Indiana Jones et le temple maudit

Raciste et sadique ?

Il est sans doute exceptionnel qu’un récit aussi chatoyant, dont le premier épisode, sorti en 1981, avait émerveillé le monde entier, ravi de voir s’incarner une grande aventure qu’on croyait réservée aux bandes dessinées, il est exceptionnel, donc, que le deuxième volet de la série soit d’aussi grande qualité, ou presque que son prédécesseur.

D’autant que ce n’est pas une suite, une histoire dont les amples développements, trop retenus dans le format étroit d’une séance de cinéma, auraient trouvé leur vraie mesure dans toute une série qui n’est finalement qu’un film très long distribué entre plusieurs époques. Le personnage principal, doté d’un caractère affermi et de quelques attributs à nature d’icône (le fouet, par exemple) s’offre au spectateur toujours tel qu’en lui-même, mais dans une variété de récits et d’environnements qui le rend à sa nature mythique : c’est la reprise intelligente des serials littéraires ou cinématographiques du début du siècle, Fantomas ou Judex, Rouletabille ou Arsène Lupin.

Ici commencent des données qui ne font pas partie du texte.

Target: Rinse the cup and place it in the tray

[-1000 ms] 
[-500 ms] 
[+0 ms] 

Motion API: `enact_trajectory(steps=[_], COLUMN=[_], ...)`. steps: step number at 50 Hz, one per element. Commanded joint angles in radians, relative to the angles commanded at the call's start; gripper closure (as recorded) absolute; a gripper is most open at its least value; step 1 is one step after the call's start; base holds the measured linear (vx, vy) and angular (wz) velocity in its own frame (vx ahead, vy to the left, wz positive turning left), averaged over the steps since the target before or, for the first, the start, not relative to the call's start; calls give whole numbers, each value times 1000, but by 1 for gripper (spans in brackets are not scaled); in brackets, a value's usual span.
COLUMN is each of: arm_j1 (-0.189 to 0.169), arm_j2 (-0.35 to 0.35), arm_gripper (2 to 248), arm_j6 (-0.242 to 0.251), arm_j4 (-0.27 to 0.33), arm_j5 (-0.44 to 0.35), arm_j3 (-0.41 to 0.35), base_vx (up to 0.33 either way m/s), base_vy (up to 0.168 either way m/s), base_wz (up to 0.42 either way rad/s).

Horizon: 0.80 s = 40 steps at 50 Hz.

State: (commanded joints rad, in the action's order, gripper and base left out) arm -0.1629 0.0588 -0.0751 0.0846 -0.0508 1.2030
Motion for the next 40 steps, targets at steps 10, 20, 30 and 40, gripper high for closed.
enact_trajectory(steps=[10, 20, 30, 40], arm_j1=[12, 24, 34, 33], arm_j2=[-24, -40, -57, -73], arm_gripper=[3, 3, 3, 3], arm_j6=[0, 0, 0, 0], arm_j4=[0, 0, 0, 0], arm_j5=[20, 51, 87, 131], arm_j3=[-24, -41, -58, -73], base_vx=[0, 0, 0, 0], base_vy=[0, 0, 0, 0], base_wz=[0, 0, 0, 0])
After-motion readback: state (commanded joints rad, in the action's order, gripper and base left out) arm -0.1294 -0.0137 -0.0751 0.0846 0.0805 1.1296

Ceci avec tous les clichés et les exercices obligés du genre, toutes les caricatures et les coups de théâtre nécessaires, prodigués avec une extrême générosité et avec un clin d’œil connivent au spectateur qui en demande toujours davantage et qui est enchanté d’en obtenir autant. Cela écrit, je me demande si, n’eût été la parfaite réputation de Steven Spielberg et son influence déterminante dans l’économie du spectacle hollywoodien, on lui permettrait aujourd’hui de lancer un film dont le racisme et le sadisme sont aussi complaisants.

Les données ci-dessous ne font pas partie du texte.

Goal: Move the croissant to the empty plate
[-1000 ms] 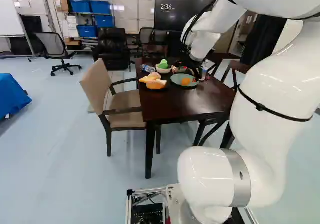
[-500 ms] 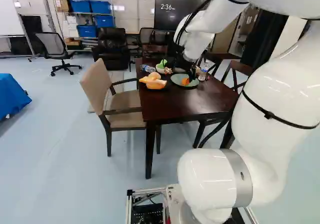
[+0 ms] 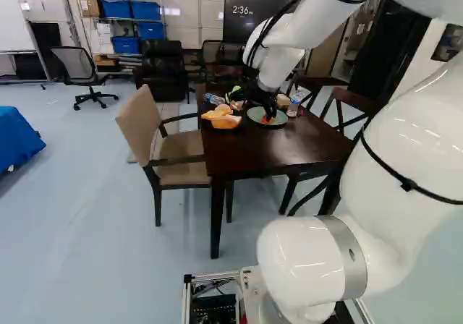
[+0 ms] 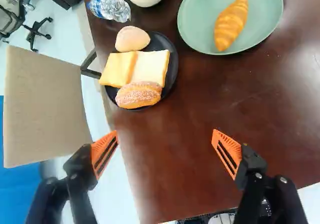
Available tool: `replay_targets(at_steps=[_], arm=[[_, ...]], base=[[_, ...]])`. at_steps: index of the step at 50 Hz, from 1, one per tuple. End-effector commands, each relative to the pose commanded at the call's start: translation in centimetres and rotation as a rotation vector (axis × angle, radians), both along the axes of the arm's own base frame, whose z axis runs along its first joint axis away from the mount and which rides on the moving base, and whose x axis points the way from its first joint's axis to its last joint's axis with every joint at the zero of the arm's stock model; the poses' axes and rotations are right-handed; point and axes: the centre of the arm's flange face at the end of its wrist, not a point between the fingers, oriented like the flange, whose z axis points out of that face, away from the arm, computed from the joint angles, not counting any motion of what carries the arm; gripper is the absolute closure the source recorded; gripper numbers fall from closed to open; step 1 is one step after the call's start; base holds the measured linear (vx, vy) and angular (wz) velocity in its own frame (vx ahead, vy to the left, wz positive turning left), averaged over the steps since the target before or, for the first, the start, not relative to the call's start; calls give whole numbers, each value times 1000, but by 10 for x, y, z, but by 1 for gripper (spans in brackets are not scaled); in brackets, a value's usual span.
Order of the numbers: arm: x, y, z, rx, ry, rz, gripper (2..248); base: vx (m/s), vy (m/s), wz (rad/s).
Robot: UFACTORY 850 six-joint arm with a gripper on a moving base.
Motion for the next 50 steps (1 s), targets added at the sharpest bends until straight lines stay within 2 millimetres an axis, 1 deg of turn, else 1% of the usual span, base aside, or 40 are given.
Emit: replay_targets(at_steps=[3,25,50], arm=[[-3,2,0,0,0,4,3],[-5,1,-4,-11,-10,2,3],[-14,-1,-19,-56,-54,-1,3]], base=[[0,0,0],[0,0,0],[0,0,0]])
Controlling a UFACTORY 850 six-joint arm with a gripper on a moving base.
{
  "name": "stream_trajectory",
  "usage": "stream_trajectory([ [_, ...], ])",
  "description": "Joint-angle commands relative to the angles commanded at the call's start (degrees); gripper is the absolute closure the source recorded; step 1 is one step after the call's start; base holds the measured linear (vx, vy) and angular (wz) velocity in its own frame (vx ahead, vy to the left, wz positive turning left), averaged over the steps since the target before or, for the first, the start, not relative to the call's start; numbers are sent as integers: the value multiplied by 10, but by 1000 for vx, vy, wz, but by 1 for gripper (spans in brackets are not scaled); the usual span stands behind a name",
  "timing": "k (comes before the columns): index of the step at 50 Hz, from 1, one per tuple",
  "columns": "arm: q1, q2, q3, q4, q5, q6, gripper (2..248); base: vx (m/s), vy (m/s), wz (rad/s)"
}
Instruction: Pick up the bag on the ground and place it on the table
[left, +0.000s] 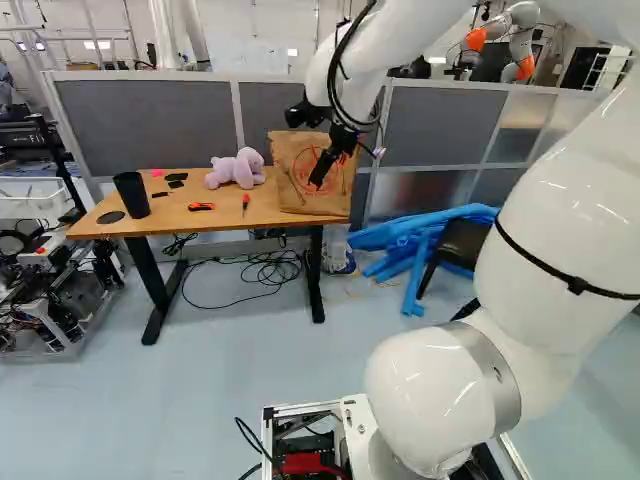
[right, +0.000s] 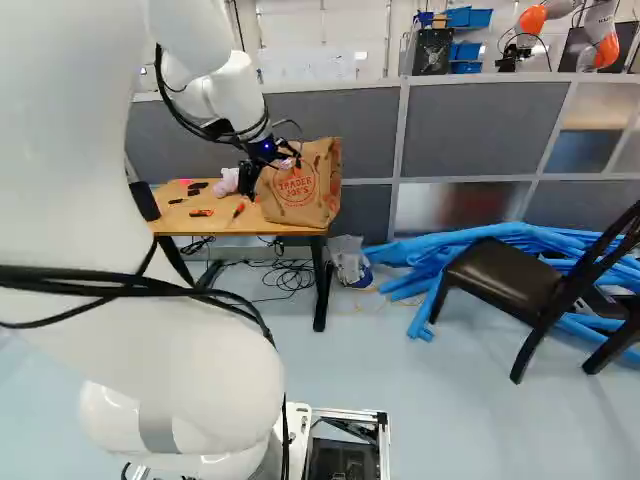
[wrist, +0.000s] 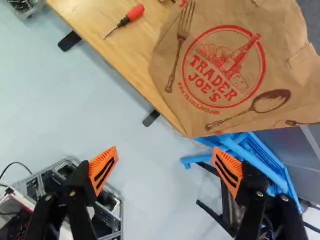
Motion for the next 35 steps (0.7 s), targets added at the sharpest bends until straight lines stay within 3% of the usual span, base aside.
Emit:
stream_trajectory([
  [35,-23,50,180,-3,279,148,3,0,0,0],
])
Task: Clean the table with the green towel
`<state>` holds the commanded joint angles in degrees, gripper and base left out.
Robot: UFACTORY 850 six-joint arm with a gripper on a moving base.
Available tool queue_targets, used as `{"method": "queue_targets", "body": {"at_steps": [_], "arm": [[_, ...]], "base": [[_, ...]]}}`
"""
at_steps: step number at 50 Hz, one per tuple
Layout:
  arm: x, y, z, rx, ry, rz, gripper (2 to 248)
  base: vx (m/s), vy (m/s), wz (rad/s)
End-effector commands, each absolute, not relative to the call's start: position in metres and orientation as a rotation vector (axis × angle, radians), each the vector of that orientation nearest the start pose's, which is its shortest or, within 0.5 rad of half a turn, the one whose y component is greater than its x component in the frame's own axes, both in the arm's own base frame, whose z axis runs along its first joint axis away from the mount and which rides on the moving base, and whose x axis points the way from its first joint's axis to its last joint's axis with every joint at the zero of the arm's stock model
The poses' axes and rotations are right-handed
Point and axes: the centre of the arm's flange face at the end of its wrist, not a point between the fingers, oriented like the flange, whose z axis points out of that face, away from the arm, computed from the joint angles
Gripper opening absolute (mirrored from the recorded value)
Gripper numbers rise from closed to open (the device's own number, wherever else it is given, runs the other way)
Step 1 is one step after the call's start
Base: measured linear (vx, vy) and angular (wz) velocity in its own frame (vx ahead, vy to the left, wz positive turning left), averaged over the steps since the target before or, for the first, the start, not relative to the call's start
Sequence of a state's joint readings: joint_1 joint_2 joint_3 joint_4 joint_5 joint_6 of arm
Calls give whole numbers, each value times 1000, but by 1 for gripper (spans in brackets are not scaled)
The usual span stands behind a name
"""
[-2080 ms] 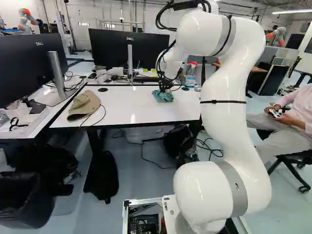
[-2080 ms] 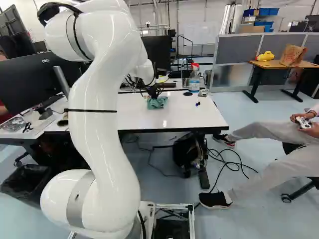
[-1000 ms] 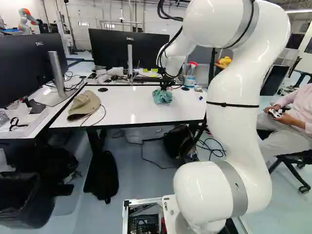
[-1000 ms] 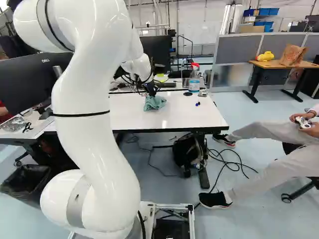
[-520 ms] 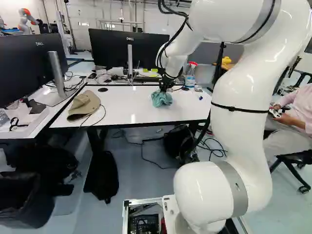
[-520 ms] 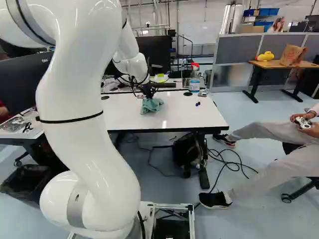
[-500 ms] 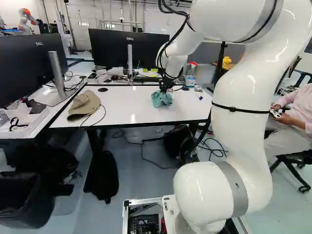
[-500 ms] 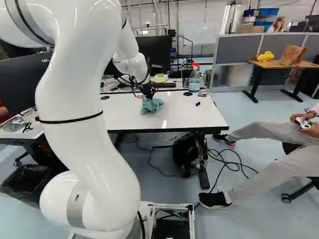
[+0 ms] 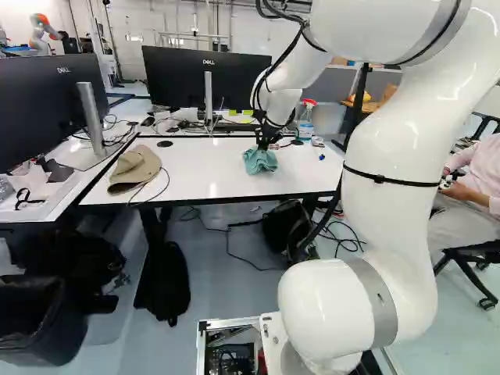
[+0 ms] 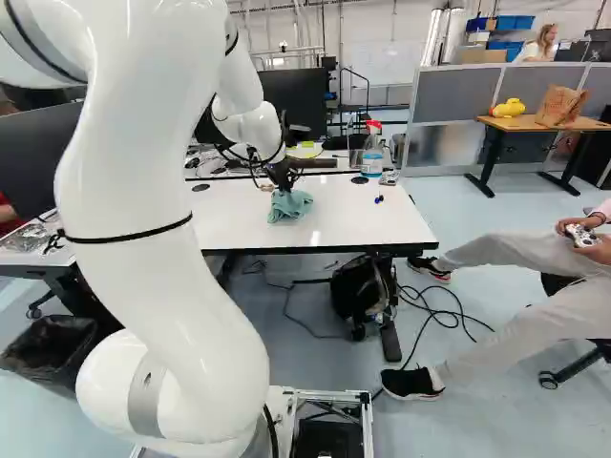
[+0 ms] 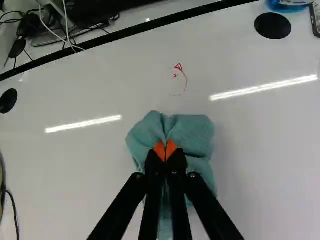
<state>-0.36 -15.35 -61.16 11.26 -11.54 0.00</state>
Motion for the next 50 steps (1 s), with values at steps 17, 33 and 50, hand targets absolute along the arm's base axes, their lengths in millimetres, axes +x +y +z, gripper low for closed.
{"method": "queue_targets", "body": {"at_steps": [17,33,50], "arm": [[569,-1,480,-2897,273,-909,23],[592,-7,498,-2874,284,-976,23],[622,-14,505,-2858,296,-1022,23]], "base": [[0,0,0],[0,0,0],[0,0,0]]}}
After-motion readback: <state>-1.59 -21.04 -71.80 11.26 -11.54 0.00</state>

03,08aÉcrivant cela je pense aux adulateurs compliqués et constipés du politiquement correct qui ont le génie de trouver des arrière-pensées glauques là où il n’y a, comme dans la plupart des Tintin, qu’une conformité à des stéréotypes des récits d’aventure. Toujours est-il qu’entre Chinois fourbes et mafieux et Hindous cruels et fanatiques, entre banquets fastueux qui offrent à leurs convives des serpents pythons farcis d’anguilles gluantes, des carcasses de cancrelats géants, des potages à l’œil arraché et des sorbets de cervelle de singe, entre collection de hideuses bestioles qui envahissent périodiquement l’espace de l’écran, des nuées de chauves-souris vampires aux grouillements de crocodiles en passant par des marabuntas de cafards et de scolopendres géants, entre agissements des démoniaques adorateurs de la déesse sanglante Kâli et arrivée presque trop tard (mais tout juste à point) d’une troupe de valeureux cipayes conduits par un major de l’Armée des Indes aux moustaches cirées et à la trogne rubiconde, toujours est-il qu’on retrouve parfaitement dans Le temple maudit toute la fierté naïve et la bonne conscience des petits Occidentaux des soixante premières années du siècle, bien contents d’avoir apporté une touche de mesure à cet Orient fascinant mais infréquentable.

Comment se fait-il que les trois (désormais quatre) Indiana Jones aient pu être présentés sans affoler le moins du monde les bonnes âmes, comme des films pour adolescents et que ceux-ci aient pu se régaler sans frémir de ces cœurs arrachés à la main, de ces sacrifices humains, de ces enfants enchaînés vivant leur géhenne dans des mines infernales ? Je crois que la jeunesse, préparée par l’écoute des plus épouvantables histoires qu’on ait jamais inventé pour son édification (du Petit chaperon rouge à Barbe bleue) a une capacité de protection sidérante, du moment que le méchant est clairement identifié et que le héros en triomphe toujours. N’empêche que notre époque devenant d’autant plus superficiellement mièvre qu’elle est fondamentalement sauvage ne tolèrerait peut-être plus aujourd’hui ce premier degré délicieux.

Raison de plus pour tresser des couronnes à Steven Spielberg et à Harrison Ford.